Referring to FIG. 1, each packaging element 10 of the illustrated embodiment of the invention is of a block-like E-shape form with a body portion 11 and three leg portions 12 which extend integrally from the body portion 11. Both the body portion 11 and the leg portion 12 have a substantially rectangular cross-sectional shape with slightly rounded peripheral contours as shown in FIG. 2. As indicated in FIG. 2, the height H1 of the body portion 11 of the packaging element 10 is substantially equal to the height h2 of each leg portion 12. That is, the leg portions 12 extend substantially equally from the body portion 11 a distance substantially equal to the height or thickness of the body portion 11.
Referring to FIGS. 1 and 6, the leg portions 12 of each packaging element 10 define two recesses 13 between the leg portions 12 which are of a width W4 less than the corresponding width W1 of the leg portions 12. Thus, each element 12 has a side width a discontinuous surface which defines the recesses 13 and extends across the faces of the leg portions 12 which are farthest from the body portion 11, while the opposite side surface is continuous.
Referring to FIG. 1, each packaging element 10 has a body portion length L along its axis of extrusion (see FIG. 9) of about 3/4 inch, and a body portion width W of about 13/8 inches.
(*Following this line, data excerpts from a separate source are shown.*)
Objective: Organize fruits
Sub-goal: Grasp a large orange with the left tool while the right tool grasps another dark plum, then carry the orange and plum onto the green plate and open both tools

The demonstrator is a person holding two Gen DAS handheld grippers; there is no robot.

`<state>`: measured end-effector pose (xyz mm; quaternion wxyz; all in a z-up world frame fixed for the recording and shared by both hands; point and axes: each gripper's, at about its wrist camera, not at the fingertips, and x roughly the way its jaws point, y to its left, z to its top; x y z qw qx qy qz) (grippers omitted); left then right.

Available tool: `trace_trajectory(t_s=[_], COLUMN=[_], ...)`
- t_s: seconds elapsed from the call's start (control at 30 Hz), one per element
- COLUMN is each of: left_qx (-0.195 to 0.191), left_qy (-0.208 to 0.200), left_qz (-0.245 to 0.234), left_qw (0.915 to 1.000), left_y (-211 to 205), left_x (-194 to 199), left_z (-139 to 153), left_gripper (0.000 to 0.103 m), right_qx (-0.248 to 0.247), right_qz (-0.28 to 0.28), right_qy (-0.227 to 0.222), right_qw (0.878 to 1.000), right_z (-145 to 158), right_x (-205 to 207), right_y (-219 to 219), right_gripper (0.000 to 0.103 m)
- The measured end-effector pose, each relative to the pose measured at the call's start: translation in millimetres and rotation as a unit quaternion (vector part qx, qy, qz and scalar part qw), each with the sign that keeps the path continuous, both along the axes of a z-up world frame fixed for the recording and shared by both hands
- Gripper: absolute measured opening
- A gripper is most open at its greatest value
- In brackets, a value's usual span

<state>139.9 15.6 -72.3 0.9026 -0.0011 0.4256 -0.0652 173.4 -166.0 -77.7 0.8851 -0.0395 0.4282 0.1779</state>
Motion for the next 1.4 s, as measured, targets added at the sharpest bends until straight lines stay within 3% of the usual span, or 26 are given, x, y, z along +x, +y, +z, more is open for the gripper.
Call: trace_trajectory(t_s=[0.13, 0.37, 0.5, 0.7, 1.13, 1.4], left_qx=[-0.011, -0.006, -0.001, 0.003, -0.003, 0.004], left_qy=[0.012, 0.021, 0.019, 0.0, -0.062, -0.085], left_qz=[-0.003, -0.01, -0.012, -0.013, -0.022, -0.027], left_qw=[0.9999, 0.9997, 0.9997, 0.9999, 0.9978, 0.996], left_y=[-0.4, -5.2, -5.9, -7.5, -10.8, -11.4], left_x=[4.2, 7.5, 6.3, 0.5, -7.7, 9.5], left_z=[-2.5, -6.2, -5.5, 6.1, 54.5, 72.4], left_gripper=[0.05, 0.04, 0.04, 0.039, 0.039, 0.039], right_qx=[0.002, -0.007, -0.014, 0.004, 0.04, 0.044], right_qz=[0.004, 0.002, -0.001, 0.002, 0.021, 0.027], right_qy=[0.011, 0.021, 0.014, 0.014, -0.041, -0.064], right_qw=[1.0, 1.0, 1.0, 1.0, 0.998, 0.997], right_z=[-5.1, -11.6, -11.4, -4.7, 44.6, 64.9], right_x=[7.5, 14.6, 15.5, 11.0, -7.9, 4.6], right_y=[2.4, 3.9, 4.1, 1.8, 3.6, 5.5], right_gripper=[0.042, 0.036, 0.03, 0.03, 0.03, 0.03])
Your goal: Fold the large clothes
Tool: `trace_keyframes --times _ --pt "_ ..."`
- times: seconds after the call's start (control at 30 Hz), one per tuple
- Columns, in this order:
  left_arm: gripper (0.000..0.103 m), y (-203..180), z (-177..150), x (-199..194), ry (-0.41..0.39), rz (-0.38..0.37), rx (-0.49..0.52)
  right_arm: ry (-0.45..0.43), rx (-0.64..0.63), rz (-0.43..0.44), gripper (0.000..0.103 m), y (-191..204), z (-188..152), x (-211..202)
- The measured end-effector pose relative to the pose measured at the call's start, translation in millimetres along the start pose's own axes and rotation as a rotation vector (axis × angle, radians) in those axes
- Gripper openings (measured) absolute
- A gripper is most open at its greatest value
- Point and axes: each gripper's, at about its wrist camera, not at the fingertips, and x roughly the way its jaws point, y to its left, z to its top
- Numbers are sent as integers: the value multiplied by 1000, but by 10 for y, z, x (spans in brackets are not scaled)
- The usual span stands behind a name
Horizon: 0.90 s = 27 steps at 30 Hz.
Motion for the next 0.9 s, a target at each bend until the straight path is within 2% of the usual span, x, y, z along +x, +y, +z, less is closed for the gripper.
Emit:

The two outermost leg portions 12 are flared outwardly at their distal ends, with the span or width between the outermost surfaces of the distal ends of the two outermost leg portions being about 15/8 inches.
The packaging elements 10 are made of any suitable resilient material, for example of an extruded foamed thermoplastic material such as polystyrene, polyethylene, polypropylene or polyurethane. The elements may be provided in an expandable state or an expanded state, as is known.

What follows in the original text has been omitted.